Tuesday, 24 November 2009

Digital literacies (2): Why academic literacy is about texts

This arises from a long blog by Robin Goodfellow for the Literacy in the Digital University project, following up a presentation in which he started from the position that "literacy" is not just about reading and writing and the comparable digital activities ("new literacies"), or about communication skills (presenting, reviewing, discussing) but about social practices: that is to say, literacy is purposeful and relational, drawing on "a complex and distributed understanding of the network of personal and occupational relationships that give the text its purpose".

All fairly uncontroversial, one might think. But there was one question which was posed in discussion, and which stayed with him and which is the subject of his blog: "If Literacy is 'social practice' why talk about Texts? Why not just talk about social practice?"

His immediate response had been that "we are focusing on practices in the university, which are uniquely defined in terms of texts" - while explaining that he meant the word "text" in an extended sense, referring to any kind of communicative artefact, not just printed words and not just words at all (so including pictures and recorded music).
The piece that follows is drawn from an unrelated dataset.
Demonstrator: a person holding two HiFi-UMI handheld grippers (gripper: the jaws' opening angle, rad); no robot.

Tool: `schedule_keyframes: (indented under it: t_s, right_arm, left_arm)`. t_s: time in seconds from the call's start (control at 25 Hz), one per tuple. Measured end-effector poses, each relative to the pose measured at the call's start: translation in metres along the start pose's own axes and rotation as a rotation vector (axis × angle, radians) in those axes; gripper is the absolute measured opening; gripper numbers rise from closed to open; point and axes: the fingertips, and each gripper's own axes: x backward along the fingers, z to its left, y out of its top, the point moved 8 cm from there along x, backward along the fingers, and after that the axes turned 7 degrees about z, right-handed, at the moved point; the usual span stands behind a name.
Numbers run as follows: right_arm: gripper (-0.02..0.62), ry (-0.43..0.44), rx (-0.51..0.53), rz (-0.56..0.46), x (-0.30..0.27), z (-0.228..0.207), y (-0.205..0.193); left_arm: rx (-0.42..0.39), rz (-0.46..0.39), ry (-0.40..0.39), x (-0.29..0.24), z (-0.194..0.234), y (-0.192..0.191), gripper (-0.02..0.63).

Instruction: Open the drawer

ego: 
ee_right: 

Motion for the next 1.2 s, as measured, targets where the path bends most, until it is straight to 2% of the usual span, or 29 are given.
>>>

But in his blog he poses the question: "it is always going to be the case that what we currently call texts are what define practice in higher education? As HE gets more intermingled with other social fields (industry, commerce, the professions, popular culture - see Mandelson's 'Higher Ambitions' framework) and as practice-oriented communication becomes more mutimodal and time-shifted and otherwise dispersed won't the notion of text as a defining characteristic of university practice become less and less relevant?"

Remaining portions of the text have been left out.